Christopher M. Sevasco is an author of both fantasy fiction and historical fiction. As someone with a foot in both worlds, he is constantly surprised by the lack of crossovers.
“When I go to the Historical Novel Society Conference, I don't see the faces that I do when I go to the World Fantasy Convention,” says Cevasco in the 511 episode. Geek's Guide to the Galaxy Podcast “Most people have either been one or the other. I think I'm the weirdest bird that ever goes to both of them. “
George R. R. Martin has read many fantasy writers A game on the throne, Based on the Battle of the Roses, but don’t think of giving a sample of the work of the historical novelist Bernard Cornwell, which gives much the same pleasure. Sevasco loves them both. “I know George RR is a huge fan of Martin Bernard Cornwell, and vice versa,” he said. “It's perfectly understandable to me that they like to read each other's work.”
Sevascor was the biggest effort to unite the two communities The paradoxA magazine he started in 2003 and published for six years. “It simply came to our notice then The paradox Magazines back in the day, ”he says. “I was trying to highlight that overlap and combine the two in the shadow of a magazine that was publishing short fiction at the time that was either historical, or fantasy, or a mixture of both historical and fantasy.”
Both historical fiction and fantasy allow readers to step outside of their everyday reality and see it from a new angle. Cevasco hopes that more writers will come to realize how common ground the two genres share. “I think the best science fiction and fantasy and the best historical fiction, it's not just a period costume drama, it's something that resonates with the modern world আমাদের with our world এবং and comments on it somehow,” he says. “I think it's an interesting way to explore these kinds of issues in an unconventional setting.”
Listen to the full interview with Christopher M. Sevasco in episode 511 Geek's Guide to the Galaxy (Above). And check out some highlights from the discussion below.
Christopher M. Sevasco in his novel See: Godiva's story:
When [Lady Godiva] According to legend, most people in the city go to their homes and avoid their eyes, so as not to embarrass their beloved majestic woman. But a man named Thomas looks up at him, and is immediately blinded অথবা or in some cases he dies দ্বারা by God for his sight. And this is exactly where we get the idea of a “peeping tom”. যদি If you look at it page by page, only a small percentage of my books have this awful, sensual content, but it is definitely a prominent theme throughout my book, and it is much more risky, short or long than anything else I write. So I was in this awkward position of writing outside of my comfort zone, but I felt it was something that legend forced me to do. I had to deal with that head, and in this book I had to do it front and center.
Christopher M. Sevasco in Norman Victory:
Everyone thinks of the Norman conquest as an event – the Battle of Hastings in 1066 and the Normans conquered England. But I think it is fair to say that the war was the beginning of their conquest and indeed there was an active resistance movement among the English for about five to seven years of that war which was in many ways similar to that of the Maquis in France. During World War II. They were conducting covert operations, all these colorful personalities like Hayward the Wake who lived in the jungle and sabotaged the Normans – and in some places fought and won against William's army. It's a really amazing period in history, that period right after the victory, and it's another big book I'm shopping for right now, it's a wartime resistance thriller set among those resistance fighters.

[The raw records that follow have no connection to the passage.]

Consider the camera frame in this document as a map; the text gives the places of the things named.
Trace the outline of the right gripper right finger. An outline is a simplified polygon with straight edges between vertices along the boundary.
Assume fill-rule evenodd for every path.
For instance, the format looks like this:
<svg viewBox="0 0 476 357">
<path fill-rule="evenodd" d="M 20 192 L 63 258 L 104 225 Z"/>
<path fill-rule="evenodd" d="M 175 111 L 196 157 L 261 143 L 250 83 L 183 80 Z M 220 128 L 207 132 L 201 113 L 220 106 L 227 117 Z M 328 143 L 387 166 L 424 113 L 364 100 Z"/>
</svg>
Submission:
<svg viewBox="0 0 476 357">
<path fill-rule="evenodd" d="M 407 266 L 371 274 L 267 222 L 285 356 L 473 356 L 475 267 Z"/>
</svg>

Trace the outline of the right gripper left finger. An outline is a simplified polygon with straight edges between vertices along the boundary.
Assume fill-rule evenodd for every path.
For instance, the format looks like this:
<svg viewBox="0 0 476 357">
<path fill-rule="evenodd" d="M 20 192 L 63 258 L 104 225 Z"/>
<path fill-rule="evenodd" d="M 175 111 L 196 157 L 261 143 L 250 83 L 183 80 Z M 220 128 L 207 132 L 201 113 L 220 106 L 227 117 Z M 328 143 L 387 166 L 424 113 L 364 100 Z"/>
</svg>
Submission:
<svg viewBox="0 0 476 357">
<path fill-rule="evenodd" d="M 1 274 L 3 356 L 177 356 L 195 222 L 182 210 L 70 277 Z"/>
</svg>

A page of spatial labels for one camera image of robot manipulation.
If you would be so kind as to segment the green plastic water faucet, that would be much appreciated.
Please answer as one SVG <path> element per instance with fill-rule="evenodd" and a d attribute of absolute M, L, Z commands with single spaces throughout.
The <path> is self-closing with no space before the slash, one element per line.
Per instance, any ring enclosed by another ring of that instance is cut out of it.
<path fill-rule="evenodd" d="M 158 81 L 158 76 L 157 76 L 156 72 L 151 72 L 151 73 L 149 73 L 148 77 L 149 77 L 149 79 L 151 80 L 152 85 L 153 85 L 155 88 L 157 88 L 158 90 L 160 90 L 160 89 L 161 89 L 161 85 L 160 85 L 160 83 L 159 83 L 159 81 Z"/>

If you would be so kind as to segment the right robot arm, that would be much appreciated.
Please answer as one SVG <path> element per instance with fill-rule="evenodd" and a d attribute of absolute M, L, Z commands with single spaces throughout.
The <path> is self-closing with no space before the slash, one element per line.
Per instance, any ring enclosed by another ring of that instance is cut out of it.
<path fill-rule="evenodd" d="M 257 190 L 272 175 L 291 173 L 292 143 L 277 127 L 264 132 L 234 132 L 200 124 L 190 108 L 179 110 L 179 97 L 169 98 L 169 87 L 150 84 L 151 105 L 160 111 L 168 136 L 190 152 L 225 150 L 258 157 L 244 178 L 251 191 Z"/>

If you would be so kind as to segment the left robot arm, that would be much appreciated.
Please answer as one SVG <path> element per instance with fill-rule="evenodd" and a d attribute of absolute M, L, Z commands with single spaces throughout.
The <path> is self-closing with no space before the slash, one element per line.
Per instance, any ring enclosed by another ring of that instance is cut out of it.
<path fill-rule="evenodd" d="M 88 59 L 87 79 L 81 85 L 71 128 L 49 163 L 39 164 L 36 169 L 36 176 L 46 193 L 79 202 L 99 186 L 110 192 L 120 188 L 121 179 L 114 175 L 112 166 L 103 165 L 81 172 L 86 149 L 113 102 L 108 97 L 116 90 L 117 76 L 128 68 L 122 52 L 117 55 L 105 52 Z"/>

Christopher M. Sevasco On Hierot: Beowulf's Domain of Dread:
If you play Black hole and dragon, You know there's a setting called Ravenloft, which basically has all these different horror pocket dimensions সব everything under the sun can be in this environment. So I was like, “What if there was a setting based on Beowulf where people in that setting were caught in an endless cycle of violence and revenge? And this whole cycle resets every time Grendel arrives and slaughters everyone, and Mom comes to avenge Grendel's murder, and then it's all reset, and these guys get stuck in this eternal cycle? “So I had a lot of fun putting this together. I thought it was going to be a little 10-page supplement and it ended up being a 125-page gazetteer of Ravenloft and Beowulf scholarship that captures Norse mythology and Anglo-Saxon history and all sorts of fun things.
Christopher M. Sevasco on Religion:
What I like when you write about people and how they communicate their beliefs — you know, it's one thing when you have a scene between two or three characters. They will always portray themselves as “characters” – as they want to be felt. But when you have a character who is communicating with their God or some spiritual force, their power of faith means that they are in a kind of naked state and you see the most authentic version of that character that you are probably seeing because they know That there is no hiding place in their minds. So it's really interesting to me that when you have a character in a book that deals with spiritual or divine matters, because it reveals a lot about their inner thinking.